Some people just don’t have the nerve for investing

Feel a slight pain in your chest while you’re reading the stock pages or your RRSP statement?

If the market has been sagging, there’s no coincidence. A recent preliminary study by researchers at Duke University discovered an increase in heart attacks after the recession began deflating stock prices in December 2007. When the market turned around, the incidence of heart attacks decreased.

This confirms something I’ve always believed; some of us simply aren’t cut out for the rigours of being a stock market investor.

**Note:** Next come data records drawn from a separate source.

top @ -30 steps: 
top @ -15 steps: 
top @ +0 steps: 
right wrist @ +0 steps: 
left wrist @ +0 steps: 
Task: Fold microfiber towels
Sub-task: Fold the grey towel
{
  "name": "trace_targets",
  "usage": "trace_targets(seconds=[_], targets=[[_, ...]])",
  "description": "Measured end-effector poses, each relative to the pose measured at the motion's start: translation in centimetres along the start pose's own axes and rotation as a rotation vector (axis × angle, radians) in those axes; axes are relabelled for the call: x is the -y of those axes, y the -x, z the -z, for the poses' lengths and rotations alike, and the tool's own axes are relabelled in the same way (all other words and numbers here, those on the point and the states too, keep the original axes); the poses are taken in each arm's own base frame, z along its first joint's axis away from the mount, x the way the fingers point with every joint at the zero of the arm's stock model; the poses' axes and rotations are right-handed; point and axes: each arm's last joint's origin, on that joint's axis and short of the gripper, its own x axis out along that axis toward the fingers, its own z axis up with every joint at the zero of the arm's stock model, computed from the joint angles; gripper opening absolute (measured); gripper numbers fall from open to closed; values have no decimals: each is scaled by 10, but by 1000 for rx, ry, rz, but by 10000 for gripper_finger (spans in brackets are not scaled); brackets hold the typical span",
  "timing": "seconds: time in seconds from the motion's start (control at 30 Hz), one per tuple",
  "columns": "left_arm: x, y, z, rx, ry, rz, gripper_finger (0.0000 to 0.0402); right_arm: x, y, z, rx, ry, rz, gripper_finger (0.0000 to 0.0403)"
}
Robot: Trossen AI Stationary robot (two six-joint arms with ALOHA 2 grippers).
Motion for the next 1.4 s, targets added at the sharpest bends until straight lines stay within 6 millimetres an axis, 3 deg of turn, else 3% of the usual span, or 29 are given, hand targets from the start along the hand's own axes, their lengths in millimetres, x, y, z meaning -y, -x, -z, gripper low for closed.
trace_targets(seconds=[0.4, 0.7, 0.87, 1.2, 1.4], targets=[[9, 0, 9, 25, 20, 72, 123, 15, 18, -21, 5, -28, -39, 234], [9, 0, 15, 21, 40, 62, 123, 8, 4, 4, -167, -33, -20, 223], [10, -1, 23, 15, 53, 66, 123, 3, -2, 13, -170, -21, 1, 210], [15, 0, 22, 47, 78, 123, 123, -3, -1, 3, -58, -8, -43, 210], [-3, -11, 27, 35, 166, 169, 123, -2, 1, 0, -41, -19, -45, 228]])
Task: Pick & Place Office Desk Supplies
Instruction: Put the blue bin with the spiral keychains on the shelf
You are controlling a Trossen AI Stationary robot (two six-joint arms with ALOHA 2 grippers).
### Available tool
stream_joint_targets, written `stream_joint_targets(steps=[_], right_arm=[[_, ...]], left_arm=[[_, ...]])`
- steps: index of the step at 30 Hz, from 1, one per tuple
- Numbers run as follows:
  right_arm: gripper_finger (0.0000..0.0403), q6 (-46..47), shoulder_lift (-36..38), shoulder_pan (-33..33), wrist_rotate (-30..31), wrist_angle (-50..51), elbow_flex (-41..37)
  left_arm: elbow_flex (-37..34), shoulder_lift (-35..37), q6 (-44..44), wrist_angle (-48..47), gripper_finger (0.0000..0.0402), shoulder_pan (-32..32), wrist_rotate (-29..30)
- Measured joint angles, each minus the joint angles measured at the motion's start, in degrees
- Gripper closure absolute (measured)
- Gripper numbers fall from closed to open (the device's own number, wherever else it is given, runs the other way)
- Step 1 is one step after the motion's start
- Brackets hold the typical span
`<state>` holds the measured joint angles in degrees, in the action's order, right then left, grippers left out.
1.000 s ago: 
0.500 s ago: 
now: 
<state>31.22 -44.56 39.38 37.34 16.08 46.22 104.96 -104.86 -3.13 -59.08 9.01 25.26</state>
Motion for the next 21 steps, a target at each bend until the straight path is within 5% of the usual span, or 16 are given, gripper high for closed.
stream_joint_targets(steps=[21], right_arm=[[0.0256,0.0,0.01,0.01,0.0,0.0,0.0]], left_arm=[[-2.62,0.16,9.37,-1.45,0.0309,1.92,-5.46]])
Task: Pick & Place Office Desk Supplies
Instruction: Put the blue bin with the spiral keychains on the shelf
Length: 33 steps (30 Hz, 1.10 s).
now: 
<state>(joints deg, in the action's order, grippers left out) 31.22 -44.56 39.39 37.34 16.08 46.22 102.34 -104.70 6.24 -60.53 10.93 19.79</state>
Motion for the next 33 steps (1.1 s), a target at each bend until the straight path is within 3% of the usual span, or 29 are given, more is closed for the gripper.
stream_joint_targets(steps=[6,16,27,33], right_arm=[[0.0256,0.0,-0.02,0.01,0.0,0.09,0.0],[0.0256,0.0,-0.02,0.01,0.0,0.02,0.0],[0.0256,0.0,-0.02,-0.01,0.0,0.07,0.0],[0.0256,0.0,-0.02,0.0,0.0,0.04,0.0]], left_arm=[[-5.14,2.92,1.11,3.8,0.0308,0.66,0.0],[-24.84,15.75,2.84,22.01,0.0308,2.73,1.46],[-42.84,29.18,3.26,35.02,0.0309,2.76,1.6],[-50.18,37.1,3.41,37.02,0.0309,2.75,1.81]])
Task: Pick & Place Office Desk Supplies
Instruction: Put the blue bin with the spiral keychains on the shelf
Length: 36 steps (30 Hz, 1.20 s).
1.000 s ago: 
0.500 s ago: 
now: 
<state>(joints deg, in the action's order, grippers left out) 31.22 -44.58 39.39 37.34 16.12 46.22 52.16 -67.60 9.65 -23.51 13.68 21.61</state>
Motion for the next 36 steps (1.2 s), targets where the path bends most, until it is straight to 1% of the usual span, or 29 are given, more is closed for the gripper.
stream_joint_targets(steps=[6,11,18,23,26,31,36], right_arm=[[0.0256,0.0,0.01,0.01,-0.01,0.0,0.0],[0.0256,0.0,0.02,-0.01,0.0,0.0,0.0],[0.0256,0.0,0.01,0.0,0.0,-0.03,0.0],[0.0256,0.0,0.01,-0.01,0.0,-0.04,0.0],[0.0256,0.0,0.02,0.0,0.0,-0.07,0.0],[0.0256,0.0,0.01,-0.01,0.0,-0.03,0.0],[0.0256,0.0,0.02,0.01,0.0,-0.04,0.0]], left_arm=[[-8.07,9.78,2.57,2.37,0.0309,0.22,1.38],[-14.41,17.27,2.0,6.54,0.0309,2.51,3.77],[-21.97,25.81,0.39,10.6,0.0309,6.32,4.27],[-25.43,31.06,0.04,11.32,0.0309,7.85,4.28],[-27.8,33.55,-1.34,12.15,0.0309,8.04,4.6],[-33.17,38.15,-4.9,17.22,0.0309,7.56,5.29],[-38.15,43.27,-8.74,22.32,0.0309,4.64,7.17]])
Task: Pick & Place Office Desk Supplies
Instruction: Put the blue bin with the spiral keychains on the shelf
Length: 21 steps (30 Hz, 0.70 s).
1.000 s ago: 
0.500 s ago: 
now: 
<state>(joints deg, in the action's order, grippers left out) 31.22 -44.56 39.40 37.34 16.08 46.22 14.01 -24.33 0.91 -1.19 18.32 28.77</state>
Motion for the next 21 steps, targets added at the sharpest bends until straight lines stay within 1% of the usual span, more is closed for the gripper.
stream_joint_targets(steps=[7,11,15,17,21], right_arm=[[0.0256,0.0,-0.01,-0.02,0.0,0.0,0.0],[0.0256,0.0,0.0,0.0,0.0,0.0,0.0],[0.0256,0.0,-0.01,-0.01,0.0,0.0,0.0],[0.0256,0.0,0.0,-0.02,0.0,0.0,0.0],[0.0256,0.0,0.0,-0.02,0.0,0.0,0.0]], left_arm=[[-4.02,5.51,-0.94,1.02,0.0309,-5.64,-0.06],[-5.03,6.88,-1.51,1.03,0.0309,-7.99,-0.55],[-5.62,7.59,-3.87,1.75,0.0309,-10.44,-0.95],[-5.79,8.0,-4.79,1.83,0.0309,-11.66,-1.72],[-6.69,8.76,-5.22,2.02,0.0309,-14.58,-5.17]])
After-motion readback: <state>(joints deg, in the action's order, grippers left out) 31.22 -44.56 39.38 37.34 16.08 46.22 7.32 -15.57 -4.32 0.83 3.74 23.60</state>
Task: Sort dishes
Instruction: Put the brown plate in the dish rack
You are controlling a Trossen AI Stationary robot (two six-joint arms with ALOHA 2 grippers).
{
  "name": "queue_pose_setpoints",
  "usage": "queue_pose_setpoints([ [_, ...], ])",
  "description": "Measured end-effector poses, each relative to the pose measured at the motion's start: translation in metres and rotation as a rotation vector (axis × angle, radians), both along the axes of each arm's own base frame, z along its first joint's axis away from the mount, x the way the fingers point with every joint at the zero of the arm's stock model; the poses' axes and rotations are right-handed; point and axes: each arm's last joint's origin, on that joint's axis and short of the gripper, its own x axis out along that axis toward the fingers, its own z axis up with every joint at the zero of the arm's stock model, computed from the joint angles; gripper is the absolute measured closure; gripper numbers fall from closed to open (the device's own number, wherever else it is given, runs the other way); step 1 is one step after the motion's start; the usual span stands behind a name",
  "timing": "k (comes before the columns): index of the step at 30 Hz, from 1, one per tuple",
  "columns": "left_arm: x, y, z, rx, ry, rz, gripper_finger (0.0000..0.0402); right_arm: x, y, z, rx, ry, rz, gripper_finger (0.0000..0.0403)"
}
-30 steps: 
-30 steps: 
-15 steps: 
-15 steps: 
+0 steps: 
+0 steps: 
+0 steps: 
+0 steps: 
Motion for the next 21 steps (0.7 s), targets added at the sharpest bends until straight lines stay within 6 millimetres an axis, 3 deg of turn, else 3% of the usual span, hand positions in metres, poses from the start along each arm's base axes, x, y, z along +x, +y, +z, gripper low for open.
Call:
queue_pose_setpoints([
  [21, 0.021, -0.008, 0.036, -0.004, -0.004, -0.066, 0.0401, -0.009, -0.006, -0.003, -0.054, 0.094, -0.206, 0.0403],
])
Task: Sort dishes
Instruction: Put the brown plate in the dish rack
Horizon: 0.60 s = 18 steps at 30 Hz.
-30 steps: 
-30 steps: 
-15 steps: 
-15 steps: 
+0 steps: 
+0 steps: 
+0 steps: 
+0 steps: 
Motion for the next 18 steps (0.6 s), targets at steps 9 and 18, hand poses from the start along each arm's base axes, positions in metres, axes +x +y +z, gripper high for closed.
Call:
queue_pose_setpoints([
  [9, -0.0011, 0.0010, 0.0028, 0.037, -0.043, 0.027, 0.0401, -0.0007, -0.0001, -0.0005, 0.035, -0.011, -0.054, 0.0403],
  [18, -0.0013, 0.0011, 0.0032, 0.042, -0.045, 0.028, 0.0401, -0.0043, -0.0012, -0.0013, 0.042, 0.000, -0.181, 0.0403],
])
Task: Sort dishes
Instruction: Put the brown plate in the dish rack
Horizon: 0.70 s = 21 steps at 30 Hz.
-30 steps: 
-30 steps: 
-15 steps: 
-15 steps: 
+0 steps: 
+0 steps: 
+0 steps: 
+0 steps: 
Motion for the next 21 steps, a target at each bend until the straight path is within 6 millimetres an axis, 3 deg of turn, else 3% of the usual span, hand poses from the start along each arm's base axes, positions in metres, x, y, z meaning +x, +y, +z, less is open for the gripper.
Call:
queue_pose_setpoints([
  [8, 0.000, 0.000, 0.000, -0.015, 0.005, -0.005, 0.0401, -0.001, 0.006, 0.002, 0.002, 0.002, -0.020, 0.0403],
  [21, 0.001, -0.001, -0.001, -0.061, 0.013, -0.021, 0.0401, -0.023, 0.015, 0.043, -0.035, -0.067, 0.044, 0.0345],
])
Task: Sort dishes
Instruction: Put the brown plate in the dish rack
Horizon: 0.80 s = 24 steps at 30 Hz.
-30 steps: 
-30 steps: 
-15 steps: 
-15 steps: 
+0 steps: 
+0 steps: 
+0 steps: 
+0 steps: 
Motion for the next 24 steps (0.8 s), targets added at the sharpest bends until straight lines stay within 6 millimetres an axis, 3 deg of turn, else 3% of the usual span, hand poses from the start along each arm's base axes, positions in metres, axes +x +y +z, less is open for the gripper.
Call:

When the market is rising, as it has been steadily for the past year, everyone is a steely-nerved market pro. But when the market slides a surprising number of people head for the windows.

The market term for this emotional reaction to your bottom line is risk tolerance. Advisers attempt to determine where you fit on the risk tolerance scale with a series of boilerplate questions. But it is an infernally difficult thing to measure, even for the most conscientious advisers. Certainly a handful of general questions aren’t going to reveal what investors often don’t know about themselves — just how much risk can I handle?

Most people are less than half as brave as they think. If you believe you can tolerate 50 per cent of your portfolio in stocks or equity mutual funds held in RRSPs, RRIFs or non-registered accounts you should start with 25 per cent or less. You can always increase it, but reducing your exposure after an anguishing market tumble is like shutting the barn door after the horses have bolted.

Also, I’m convinced that 10 to 25 per cent of investors are temperamentally unsuited to any stock market investment. They simply can’t cope with the volatility, no matter what the potential gain.

You may be wondering why I’m bringing this up since the market has been so buoyant. Last week’s rise in the Consumer Price Index signals the possibility of interest rate increases, which historically tend to dampen the market.

The Duke University study reveals that investing isn’t just about the money. What good is a portfolio if you aren’t alive to enjoy it?